Simtel
- Company type: company
- Website type: hosting service
- Founded: 1979
- Dissolved: 2013
- Founder: Keith Petersen
- Industry: Internet;
- Website: simtel.net at the Wayback Machine (archived 2003-02-17)

= Simtel =

Software archive

Simtel (sometimes called Simtelnet, originally SIMTEL20) was an important long-running archive of freeware and shareware for various operating systems.

The Simtel archive had significant ties to the history of several operating systems: it was in turn a major repository for CP/M, MS-DOS, Microsoft Windows and FreeBSD. The archive was hosted initially on the MIT-MC PDP-10 running the Incompatible Timesharing System, then TOPS-20, then FreeBSD servers, with archive distributor Walnut Creek CDROM helping fund FreeBSD development. It began as an early mailing list, then was hosted on the ARPANET, and finally the fully open Internet.

The service was shut down on March 15, 2013.

==History==
Simtel originated as SIMTEL20, a software archive started by Keith Petersen in 1979 while living in Royal Oak, Michigan. The original archive consisted of CP/M software for early 8080-based microcomputers. The software was hosted on a PDP-10 at MIT that also ran a CP/M mailing list to which Petersen subscribed.

When access to the particular MIT computer was removed in 1983, fellow CP/M enthusiast Frank Wancho, then an employee at the White Sands Missile Range, arranged for the archive to be hosted on a DECSYSTEM-20 computer with ARPANET access, accessible via FTP at simtel20.arpa, later known as wsmr-simtel20.army.mil, and wuarchive.wustl.edu At this time, Simtel began archiving MS-DOS software in addition to its archive of CP/M software. Over time, the SIMTEL20 archive added software for other operating systems, user groups and various programming languages, including the Ada Software Repository, the CP/M User's Group, PC/Blue, SIG/M(icros), and the Unix/C collections. In 1991, Walnut Creek CDROM was founded by Robert A. Bruce, which helped distribute the Simtel archive on CD-ROM discs for those not wishing, or unable, to access the archive online.

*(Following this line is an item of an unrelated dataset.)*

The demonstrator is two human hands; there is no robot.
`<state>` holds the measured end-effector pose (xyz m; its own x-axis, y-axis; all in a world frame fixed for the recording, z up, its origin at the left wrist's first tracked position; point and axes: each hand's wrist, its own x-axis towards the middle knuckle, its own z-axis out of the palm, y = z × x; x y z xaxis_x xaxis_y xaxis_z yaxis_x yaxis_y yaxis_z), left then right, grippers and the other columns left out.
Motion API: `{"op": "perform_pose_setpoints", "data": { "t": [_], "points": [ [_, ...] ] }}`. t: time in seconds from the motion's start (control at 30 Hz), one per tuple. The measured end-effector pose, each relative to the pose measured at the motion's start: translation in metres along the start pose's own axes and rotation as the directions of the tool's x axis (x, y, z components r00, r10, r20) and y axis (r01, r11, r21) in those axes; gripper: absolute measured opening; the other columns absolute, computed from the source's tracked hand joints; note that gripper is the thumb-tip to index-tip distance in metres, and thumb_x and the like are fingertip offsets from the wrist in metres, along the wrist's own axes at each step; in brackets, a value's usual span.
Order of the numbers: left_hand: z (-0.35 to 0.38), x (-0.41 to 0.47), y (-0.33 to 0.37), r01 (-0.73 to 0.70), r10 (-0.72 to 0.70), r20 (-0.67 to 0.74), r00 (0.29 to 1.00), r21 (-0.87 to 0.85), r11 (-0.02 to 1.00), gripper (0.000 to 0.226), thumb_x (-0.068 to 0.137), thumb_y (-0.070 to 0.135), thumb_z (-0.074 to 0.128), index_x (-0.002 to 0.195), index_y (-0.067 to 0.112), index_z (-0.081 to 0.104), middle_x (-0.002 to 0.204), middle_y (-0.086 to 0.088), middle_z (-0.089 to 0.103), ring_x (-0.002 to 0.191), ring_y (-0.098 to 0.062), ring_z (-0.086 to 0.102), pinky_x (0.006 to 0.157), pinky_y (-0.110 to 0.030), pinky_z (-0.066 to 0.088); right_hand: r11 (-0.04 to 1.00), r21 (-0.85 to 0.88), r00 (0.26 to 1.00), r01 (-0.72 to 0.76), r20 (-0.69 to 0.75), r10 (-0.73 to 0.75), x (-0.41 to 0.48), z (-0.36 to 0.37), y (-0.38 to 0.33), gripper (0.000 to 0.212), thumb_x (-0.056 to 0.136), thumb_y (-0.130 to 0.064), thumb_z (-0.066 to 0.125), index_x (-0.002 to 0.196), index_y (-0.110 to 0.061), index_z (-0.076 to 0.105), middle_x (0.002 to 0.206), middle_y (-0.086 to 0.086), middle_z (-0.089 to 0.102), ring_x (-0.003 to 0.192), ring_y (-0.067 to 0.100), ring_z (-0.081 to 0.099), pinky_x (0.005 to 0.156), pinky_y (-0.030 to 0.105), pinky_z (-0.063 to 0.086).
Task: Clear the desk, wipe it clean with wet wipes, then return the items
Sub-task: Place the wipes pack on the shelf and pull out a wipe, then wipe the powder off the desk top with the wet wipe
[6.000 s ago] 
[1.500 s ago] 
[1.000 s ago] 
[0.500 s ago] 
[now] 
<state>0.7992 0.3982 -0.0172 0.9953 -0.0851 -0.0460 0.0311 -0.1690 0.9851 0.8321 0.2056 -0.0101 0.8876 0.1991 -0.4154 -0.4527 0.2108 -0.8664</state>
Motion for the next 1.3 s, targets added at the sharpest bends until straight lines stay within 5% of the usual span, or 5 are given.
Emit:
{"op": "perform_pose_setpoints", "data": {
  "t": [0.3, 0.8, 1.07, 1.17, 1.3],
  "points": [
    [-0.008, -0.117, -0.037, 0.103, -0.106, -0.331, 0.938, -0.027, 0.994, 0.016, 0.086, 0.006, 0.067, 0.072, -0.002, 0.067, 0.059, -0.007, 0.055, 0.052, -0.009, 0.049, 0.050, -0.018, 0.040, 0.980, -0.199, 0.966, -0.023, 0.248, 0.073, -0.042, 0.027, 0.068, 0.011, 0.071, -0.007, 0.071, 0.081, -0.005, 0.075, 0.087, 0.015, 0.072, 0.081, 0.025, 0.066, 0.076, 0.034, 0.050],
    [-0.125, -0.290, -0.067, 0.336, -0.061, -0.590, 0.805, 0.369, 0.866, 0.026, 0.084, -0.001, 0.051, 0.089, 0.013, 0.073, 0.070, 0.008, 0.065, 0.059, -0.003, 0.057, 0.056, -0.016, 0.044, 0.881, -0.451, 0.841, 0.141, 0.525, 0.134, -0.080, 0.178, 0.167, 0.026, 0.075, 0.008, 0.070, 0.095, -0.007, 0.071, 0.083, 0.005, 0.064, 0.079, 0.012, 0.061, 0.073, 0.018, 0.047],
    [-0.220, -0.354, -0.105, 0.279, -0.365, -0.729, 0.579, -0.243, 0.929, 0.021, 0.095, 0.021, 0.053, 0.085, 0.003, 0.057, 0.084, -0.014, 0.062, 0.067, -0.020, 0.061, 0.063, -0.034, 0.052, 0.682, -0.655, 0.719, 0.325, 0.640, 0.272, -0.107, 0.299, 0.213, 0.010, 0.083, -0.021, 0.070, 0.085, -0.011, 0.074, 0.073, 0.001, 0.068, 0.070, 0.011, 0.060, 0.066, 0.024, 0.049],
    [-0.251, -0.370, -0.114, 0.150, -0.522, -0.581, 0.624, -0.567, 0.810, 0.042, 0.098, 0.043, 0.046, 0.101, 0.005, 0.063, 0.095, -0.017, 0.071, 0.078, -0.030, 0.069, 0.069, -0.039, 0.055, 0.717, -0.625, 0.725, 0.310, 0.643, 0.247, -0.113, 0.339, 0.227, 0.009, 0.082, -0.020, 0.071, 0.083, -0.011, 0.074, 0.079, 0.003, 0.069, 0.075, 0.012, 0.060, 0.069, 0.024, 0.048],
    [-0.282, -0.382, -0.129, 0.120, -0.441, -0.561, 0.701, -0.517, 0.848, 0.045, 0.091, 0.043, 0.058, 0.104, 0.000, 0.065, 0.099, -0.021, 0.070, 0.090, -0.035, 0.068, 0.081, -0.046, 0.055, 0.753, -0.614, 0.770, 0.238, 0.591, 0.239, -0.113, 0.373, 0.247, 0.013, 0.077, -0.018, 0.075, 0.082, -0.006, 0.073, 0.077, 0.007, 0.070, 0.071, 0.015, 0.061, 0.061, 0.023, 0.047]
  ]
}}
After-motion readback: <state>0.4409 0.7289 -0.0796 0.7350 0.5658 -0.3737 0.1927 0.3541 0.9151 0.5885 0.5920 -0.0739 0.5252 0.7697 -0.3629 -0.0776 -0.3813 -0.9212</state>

In 1993, the SIMTEL20 archive at White Sands Missile Range was shut down due to budget constraints. From 1993 on, the Walnut Creek CDROM FTP server and (later on) Web site became the focal point for online Simtel access. For much of its life the Web site and primary mirrors were located at www.cdrom.com, www.simtel.net, and oak.oakland.edu at Oakland University.

In July 1998, the Simtel FTP server set a record for overall traffic with a total transfer amount of 417 GB of data in one day. In May 1999, the Simtel FTP server surpassed its own record by transferring, in one day, a total of 873 GB. In the same year it served 10,000 clients at a time, showing that the C10k problem was tractable on contemporary systems.

Due to a mirror licensing dispute situation with Coast to Coast Telecommunications in 1995 (now Allegiance Telecom, part of XO Communications), archive maintainer Keith Petersen left his employment with CCT and moved on to Walnut Creek CDROM.

In October 1999, Digital River purchased Simtel from Walnut Creek CDROM for US$1.0 million and 143,885 shares of common stock. Mr. Petersen contracted with Digital River, along with small business owner and son Kurt Petersen of Petersen Business Management, to manage the Simtel collections and continued to do so until January 15, 2001. The service was shut down on March 15, 2013. Some mirrors may still be available.